Available data.
------------------------------------------------

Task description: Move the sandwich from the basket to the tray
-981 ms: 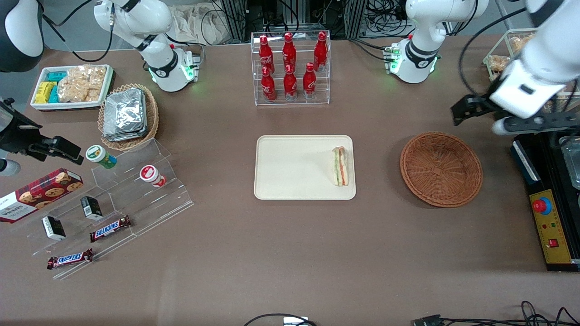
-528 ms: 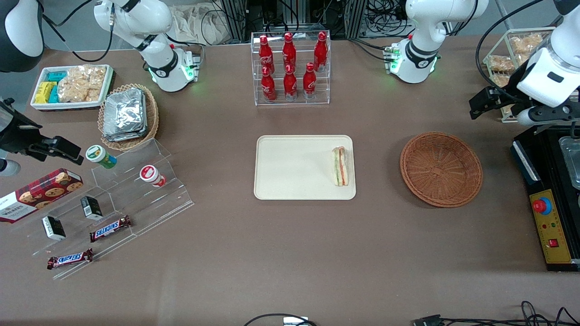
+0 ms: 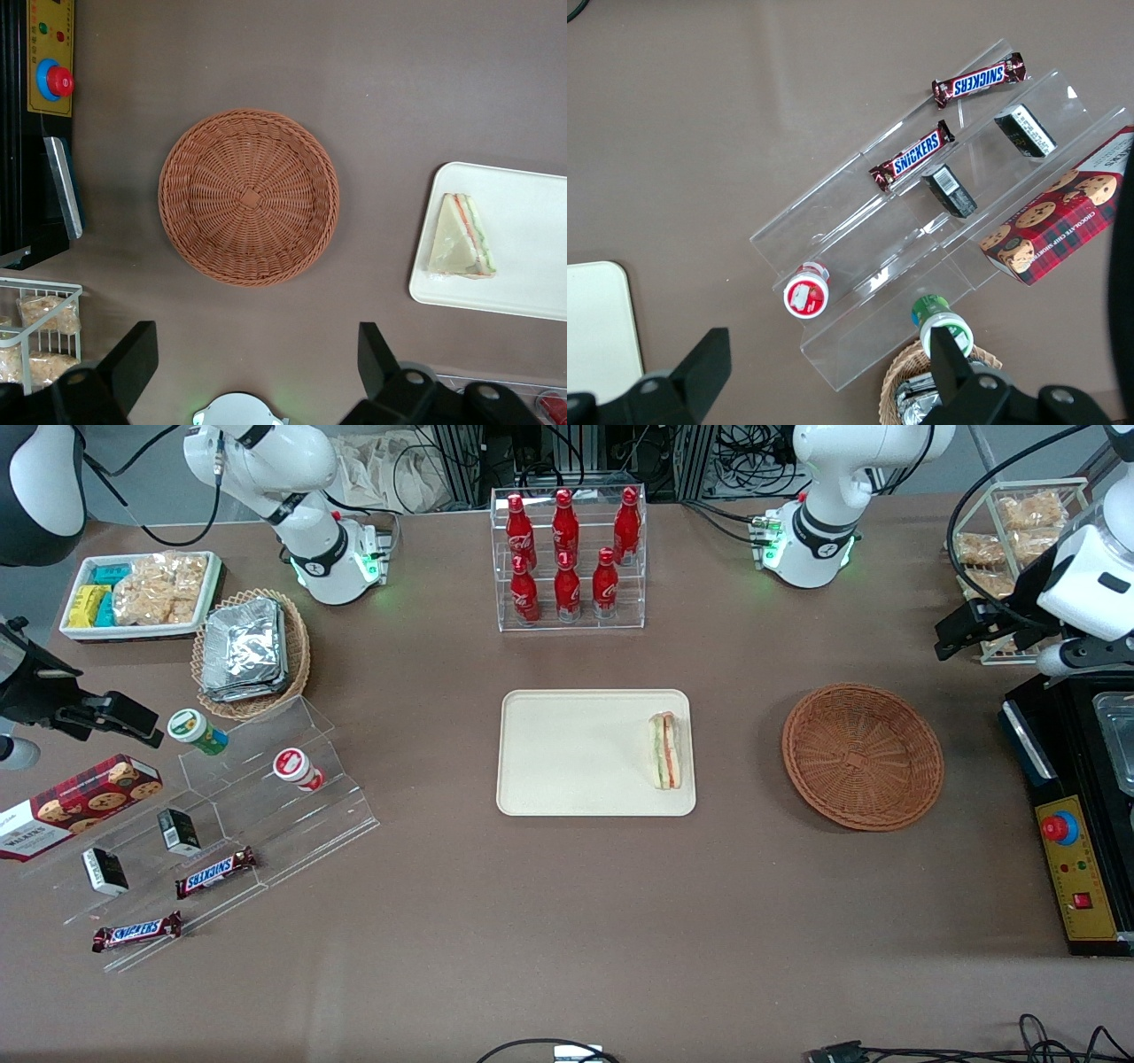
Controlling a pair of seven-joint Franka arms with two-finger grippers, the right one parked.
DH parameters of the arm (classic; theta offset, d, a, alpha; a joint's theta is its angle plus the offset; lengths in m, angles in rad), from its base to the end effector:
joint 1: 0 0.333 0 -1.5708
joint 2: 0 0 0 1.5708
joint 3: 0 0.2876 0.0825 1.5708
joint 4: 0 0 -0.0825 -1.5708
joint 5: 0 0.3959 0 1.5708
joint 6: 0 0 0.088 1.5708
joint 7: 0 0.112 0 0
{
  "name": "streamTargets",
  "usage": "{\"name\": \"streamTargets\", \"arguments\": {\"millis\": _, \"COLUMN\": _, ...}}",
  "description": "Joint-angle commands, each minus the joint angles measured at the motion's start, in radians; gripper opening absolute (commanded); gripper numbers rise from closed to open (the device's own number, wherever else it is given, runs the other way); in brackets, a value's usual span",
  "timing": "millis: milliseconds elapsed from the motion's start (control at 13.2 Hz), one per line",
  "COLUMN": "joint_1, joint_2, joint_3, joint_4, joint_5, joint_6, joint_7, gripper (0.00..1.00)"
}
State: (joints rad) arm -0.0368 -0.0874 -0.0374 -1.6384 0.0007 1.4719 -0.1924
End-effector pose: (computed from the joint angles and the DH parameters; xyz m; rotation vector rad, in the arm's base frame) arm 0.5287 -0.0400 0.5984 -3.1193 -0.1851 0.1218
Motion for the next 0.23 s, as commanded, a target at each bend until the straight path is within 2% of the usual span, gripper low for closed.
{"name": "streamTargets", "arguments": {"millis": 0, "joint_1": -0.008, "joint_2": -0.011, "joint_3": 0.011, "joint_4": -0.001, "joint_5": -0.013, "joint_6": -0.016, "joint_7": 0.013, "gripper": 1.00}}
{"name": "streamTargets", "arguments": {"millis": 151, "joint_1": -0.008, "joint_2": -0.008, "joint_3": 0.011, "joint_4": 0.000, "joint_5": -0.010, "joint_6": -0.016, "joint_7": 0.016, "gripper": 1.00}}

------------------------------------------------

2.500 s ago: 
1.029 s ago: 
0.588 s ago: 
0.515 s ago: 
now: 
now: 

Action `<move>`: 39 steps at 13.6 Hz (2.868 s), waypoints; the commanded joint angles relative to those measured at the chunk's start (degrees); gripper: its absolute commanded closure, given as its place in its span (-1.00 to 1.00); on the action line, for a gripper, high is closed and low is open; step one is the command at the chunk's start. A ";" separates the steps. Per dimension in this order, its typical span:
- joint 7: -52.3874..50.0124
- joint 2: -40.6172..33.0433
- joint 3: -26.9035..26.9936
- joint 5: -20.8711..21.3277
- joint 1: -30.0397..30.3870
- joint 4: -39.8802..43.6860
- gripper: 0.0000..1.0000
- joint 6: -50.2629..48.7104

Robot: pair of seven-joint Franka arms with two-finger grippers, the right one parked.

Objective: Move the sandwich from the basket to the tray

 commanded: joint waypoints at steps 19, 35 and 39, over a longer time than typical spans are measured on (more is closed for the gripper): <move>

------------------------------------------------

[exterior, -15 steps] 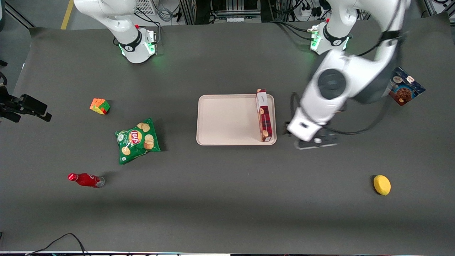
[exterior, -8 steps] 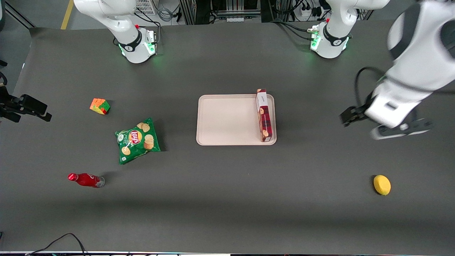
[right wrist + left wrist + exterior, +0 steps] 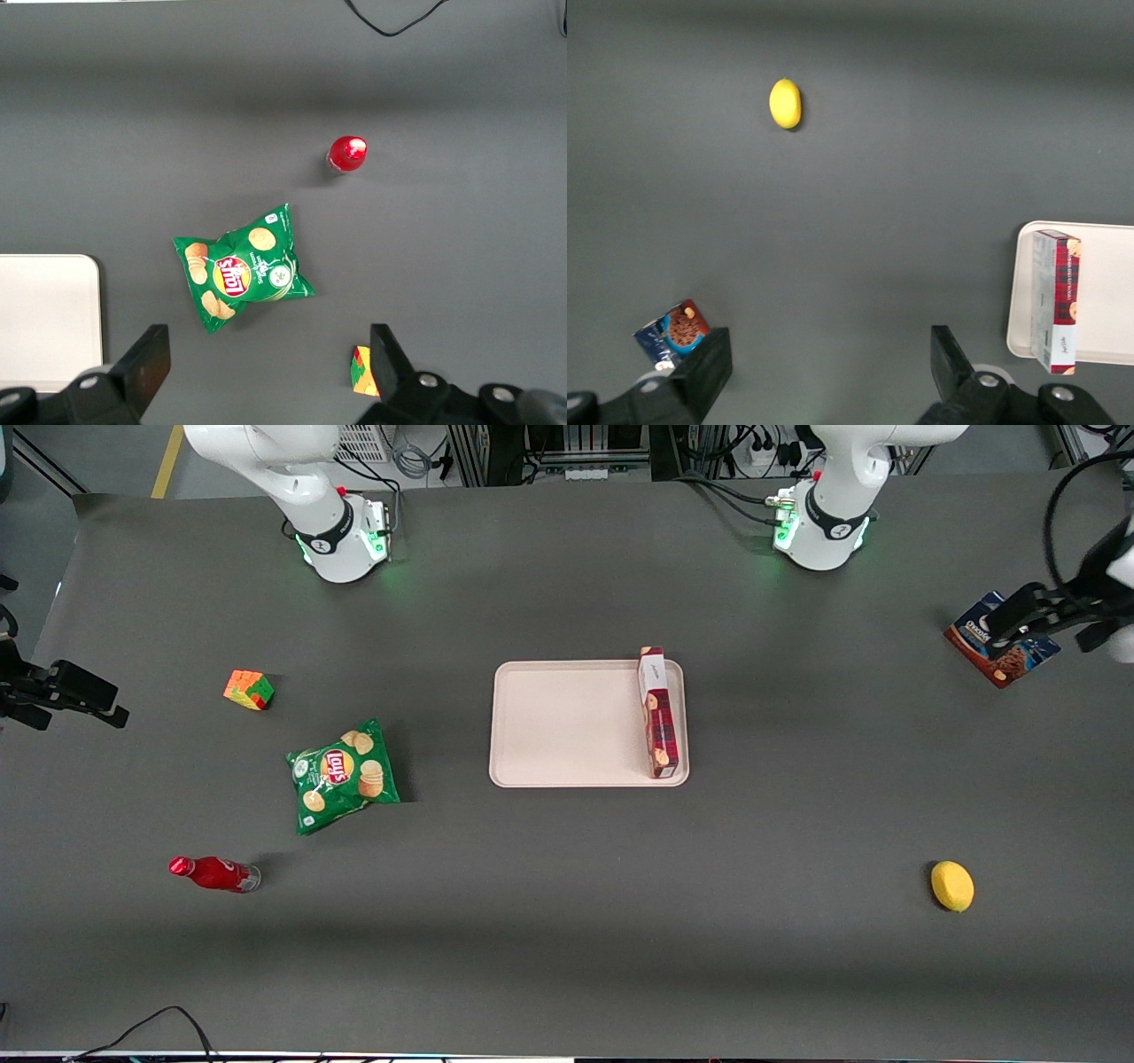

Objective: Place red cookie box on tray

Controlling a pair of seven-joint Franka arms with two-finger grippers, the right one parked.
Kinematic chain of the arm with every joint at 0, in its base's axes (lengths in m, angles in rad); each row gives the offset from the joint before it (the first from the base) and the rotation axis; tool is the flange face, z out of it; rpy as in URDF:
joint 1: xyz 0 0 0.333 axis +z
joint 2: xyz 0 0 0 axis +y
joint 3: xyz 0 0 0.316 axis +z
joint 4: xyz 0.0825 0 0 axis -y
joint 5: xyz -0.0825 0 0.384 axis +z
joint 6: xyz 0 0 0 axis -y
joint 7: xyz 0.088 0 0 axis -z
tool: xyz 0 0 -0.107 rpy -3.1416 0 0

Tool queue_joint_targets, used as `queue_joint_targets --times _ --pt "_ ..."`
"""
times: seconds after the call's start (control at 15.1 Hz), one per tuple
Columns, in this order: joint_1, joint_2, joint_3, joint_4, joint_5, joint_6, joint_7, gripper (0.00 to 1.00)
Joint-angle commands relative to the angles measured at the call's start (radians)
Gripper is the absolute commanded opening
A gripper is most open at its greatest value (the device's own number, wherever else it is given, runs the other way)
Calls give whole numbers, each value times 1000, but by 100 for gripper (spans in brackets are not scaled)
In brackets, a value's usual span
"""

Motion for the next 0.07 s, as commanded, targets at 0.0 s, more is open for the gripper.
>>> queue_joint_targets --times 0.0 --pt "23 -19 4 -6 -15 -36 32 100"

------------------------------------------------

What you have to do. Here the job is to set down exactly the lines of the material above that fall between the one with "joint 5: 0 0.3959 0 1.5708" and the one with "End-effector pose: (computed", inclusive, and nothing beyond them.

Solution to this problem.
joint 5: 0 0.3959 0 1.5708
joint 6: 0 0 0.088 1.5708
joint 7: 0 0.112 0 0
{
  "name": "streamTargets",
  "usage": "{\"name\": \"streamTargets\", \"arguments\": {\"millis\": _, \"COLUMN\": _, ...}}",
  "description": "Joint-angle commands, each minus the joint angles measured at the motion's start, in radians; gripper opening absolute (commanded); gripper numbers rise from closed to open (the device's own number, wherever else it is given, runs the other way); in brackets, a value's usual span",
  "timing": "millis: milliseconds elapsed from the motion's start (control at 13.2 Hz), one per line",
  "COLUMN": "joint_1, joint_2, joint_3, joint_4, joint_5, joint_6, joint_7, gripper (0.00..1.00)"
}
State: (joints rad) arm -0.0368 -0.0874 -0.0374 -1.6384 0.0007 1.4719 -0.1924
End-effector pose: (computed from the joint angles and the DH parameters; xyz m; rotation vector rad, in the arm's base frame) arm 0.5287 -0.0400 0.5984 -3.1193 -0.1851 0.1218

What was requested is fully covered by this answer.